Ruling coalition reaches understanding to hold elections on November 20Some issues remain though including transitional justice act and seat-sharing, which leaders say will be sorted out.
Amid speculations that elections could be postponed to February, the ruling coalition partners on Wednesday reached an understanding to hold the polls on November 20.
A leader participating in a meeting of the ruling coalition on Wednesday said that the partners have reached an understanding that elections would be held on November 20 and the next Cabinet meeting, most probably on Thursday or Friday, will take a decision to that effect.
On July 6, the Election Commission had recommended November 18 for general and provincial elections.
The delay in declaring the date stoked speculations if the coalition partners were planning to postpone it.
The Election Commission has long been saying that it needs 120 days to prepare for the elections. If elections are held on November 20, the commission will have 112 days for the preparations.
“That will be enough,” Dinesh Thapaliya, chief election commissioner, told the Post on Sunday.
In the Nepali Congress-led coalition, the CPN (Maoist Centre), the CPN (Unified Socialist), Janata Samajbadi Party and Rastriya Janamorcha are partners.
Durga Poudel, a leader from the Rastriya Janamorcha who was present at the meeting, told the Post that the understanding among the partners on holding elections on November 20 should end the speculations.
“The next Cabinet meeting will take a formal decision,” said Poudel.
The government was facing criticism for not declaring the election date even after the commission recommended a date.
As per the existing laws, the government announces election date(s) in consultation with the poll commission.
Some leaders within the alliance, particularly from the CPN (Maoist Center) and the CPN (Unified Socialist), were of the view that the elections could be postponed to February.
But the Election Commission said that since the last general election was held in November-December of 2017, it was not wise to defer it to February 2023.
Prime Minister Sher Bahadur Deuba has long been saying that elections would be held within November.
Deuba’s strategy, according to leaders familiar with the development, is not to delay the polls as it could give room to the communists to come together, which could be detrimental to his party—the Nepali Congress.
Even some leaders of the Nepali Congress wanted to defer the elections to February, but Deuba refused, said a central member of the Congress.
The ruling alliance partners face an uphill task of seat-sharing as the Congress wants to keep at least 100 constituencies, out of 165, where elections will be held under the directly elected system for the House of Representatives. Nepal’s lower house is 275-strong, and 110 members are elected under the proportional representation (PR) system. For seven provincial assemblies, 330 seats are up for grabs under the direct election system and 220 members will be elected under the PR system.
The Congress is under pressure as its coalition partners are demanding at least 80, out of 165 seats in the House, for them.
There’s yet another complication the government has to deal with. Confusion continues as to whether the House can function once the election date is announced.
The government has registered a bill to amend the Commission on Investigation of Disappeared Persons, Truth and Reconciliation Act 2014.

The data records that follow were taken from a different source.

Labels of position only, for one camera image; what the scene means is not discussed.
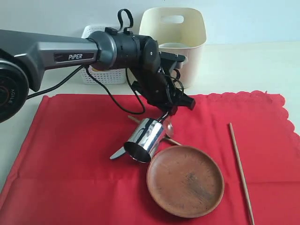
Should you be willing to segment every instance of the wooden plate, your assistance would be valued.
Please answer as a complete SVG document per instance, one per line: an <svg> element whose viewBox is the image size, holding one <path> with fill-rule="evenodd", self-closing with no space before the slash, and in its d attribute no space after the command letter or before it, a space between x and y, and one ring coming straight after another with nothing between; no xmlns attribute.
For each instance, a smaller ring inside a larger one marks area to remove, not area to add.
<svg viewBox="0 0 300 225"><path fill-rule="evenodd" d="M158 153L149 165L147 185L161 208L183 218L213 211L224 193L217 164L190 146L172 146Z"/></svg>

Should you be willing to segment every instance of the stainless steel cup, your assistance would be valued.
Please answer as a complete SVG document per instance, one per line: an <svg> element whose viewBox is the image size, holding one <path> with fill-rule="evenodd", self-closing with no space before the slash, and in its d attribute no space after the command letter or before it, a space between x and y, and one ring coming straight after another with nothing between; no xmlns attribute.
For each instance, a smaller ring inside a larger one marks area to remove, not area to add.
<svg viewBox="0 0 300 225"><path fill-rule="evenodd" d="M163 124L155 119L145 118L124 144L124 149L133 159L147 163L151 161L164 136Z"/></svg>

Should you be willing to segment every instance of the knife blade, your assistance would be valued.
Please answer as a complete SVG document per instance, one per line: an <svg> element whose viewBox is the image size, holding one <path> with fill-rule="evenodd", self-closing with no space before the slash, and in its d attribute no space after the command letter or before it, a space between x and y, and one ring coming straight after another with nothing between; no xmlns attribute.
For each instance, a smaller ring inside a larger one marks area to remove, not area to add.
<svg viewBox="0 0 300 225"><path fill-rule="evenodd" d="M124 153L125 153L125 149L124 149L124 147L122 147L119 150L117 150L115 153L113 153L113 155L110 156L109 158L110 159L115 159L115 158L118 158L118 157L122 156Z"/></svg>

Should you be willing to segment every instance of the white table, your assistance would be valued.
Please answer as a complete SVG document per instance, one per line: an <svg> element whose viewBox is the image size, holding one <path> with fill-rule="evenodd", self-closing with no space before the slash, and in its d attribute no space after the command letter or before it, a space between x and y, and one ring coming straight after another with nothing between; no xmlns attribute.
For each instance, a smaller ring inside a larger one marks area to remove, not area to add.
<svg viewBox="0 0 300 225"><path fill-rule="evenodd" d="M244 45L207 45L203 51L201 74L188 95L212 92L261 90L280 93L289 111L289 120L300 132L300 42ZM61 81L74 68L47 71L42 90ZM127 84L108 85L112 94L132 94ZM75 75L70 81L49 93L105 94L98 85L84 85ZM20 150L42 97L27 101L21 111L0 124L0 189Z"/></svg>

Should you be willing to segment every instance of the wooden chopstick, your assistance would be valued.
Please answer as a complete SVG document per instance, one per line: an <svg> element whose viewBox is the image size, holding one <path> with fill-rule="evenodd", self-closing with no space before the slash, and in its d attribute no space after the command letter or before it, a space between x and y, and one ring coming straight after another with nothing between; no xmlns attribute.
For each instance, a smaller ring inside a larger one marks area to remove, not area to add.
<svg viewBox="0 0 300 225"><path fill-rule="evenodd" d="M234 146L236 160L237 160L238 166L239 166L240 176L241 176L242 183L243 183L244 194L245 194L246 201L247 201L248 212L249 212L249 215L250 215L251 224L255 225L254 224L254 217L253 217L252 207L251 207L251 202L250 202L249 193L248 193L248 188L247 188L247 184L246 184L246 179L245 179L245 175L244 175L244 172L243 172L242 163L240 161L238 145L236 144L236 140L235 140L235 137L234 137L234 131L233 131L232 123L229 123L229 129L230 129L231 138L232 138L232 142L233 142L233 146Z"/></svg>
<svg viewBox="0 0 300 225"><path fill-rule="evenodd" d="M136 117L133 117L133 116L130 116L130 115L129 115L128 118L130 118L131 120L133 120L133 121L136 122L136 123L140 123L140 121L139 121ZM166 140L166 141L168 141L168 142L170 142L170 143L172 143L172 144L182 145L182 144L180 144L179 142L177 142L177 141L175 141L175 140L173 140L172 138L167 137L167 136L164 137L164 140Z"/></svg>

The incumbent government wants to get the bill through the House, but conflict victims and human rights activists have questioned some of its provisions, saying they are aimed at granting amnesty even for serious human rights violations.
Earlier, it was said that the government was waiting for the amendment bill on Citizenship Act to pass for announcing the election date. The bill has already gone through both the houses and is awaiting President’s approval.
Now, some say the government may have been waiting for the bill on transitional justice to get through.
“We are of the view that Parliament will continue even after the election date is announced,” said a Nepali Congress leader. “Once the bill on transitional justice gets through, its current term will end.”
Meanwhile on Wednesday, conflict victims met with Prime Minister Deuba and expressed their reservations about some of the provisions in the bill to amend the transitional justice act.
Suman Adhikari, whose father was killed by Maoists in 2014 , told the Post that the prime minister took note of the victims’ concerns and said that he would look into their reservations so as to address them.
Conflict victims are also worried that the government might bulldoze an Act through an ordinance if the House term ends without passing the bill, in a way that exonerates the perpetrators of serious human rights violations
Some legal and constitutional experts, however, say the House should not remain functional after the election date is announced.
Bipin Adhikari, the founding dean of the Kathmandu University School of Law, said that the House term should come to an end once the election is announced.
“Politically and morally… it is not ethical to have the House when the country is set to elect a new set of lawmakers,” Adhikari told the Post.
Ruling party leaders said another meeting of the coalition has been scheduled for Friday to discuss a host of issues, including the House term.
“The next meeting will discuss a wide range of issues—the House term, transitional justice act and seat-sharing, among others,” said Ram Chandra Poudel, a senior Congress leader who also heads a committee to guide the government.